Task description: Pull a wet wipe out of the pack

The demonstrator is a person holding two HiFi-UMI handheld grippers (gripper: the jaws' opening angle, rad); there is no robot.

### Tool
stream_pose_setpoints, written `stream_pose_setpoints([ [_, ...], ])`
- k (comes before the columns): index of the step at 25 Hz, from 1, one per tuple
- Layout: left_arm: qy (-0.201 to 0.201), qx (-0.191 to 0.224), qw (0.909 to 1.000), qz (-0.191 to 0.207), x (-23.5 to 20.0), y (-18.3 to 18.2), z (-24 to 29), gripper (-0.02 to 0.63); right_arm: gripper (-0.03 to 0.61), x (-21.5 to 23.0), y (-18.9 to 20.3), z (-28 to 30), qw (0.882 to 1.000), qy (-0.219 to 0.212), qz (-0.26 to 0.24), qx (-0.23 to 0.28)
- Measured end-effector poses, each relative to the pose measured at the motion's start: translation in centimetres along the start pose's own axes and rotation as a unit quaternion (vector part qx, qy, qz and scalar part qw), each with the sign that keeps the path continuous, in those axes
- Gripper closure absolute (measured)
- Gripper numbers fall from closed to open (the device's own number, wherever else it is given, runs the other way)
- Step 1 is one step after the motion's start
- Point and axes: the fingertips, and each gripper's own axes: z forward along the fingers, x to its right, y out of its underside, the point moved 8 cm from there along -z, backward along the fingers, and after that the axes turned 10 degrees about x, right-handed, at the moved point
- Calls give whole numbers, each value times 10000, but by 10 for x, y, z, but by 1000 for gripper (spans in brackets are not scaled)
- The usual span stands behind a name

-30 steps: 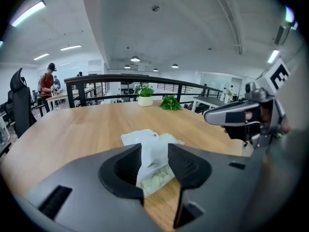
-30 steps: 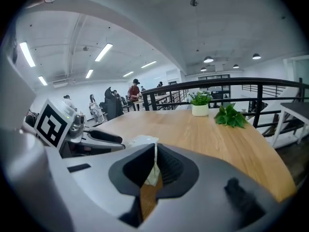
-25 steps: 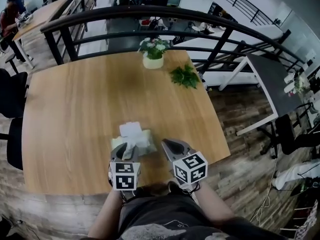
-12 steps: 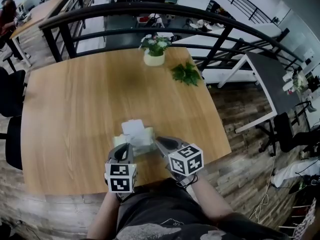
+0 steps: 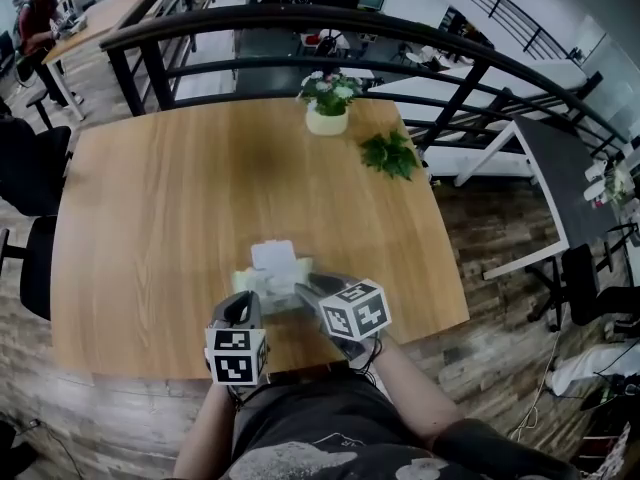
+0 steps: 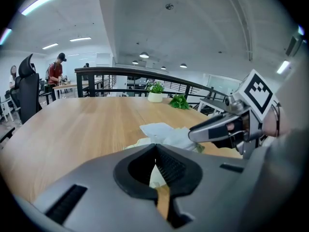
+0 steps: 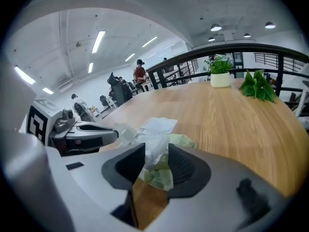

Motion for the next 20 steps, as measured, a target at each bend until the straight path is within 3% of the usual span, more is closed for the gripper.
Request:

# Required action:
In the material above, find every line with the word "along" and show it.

# Result of this task:
- Measured end-effector poses, each relative to the pose measured at the motion's start: translation in centimetres along the start pose's own axes and rotation as a unit quaternion (vector part qx, qy, qz and scalar part qw), each with the sign that keeps the path continuous, in those axes
- Point and axes: the fingertips, and each gripper's own axes: z forward along the fingers, x to its right, y out of its underside, the point moved 8 cm from there along -z, backward along the fingers, and after that the axes turned 10 degrees about x, right-handed, at the moved point

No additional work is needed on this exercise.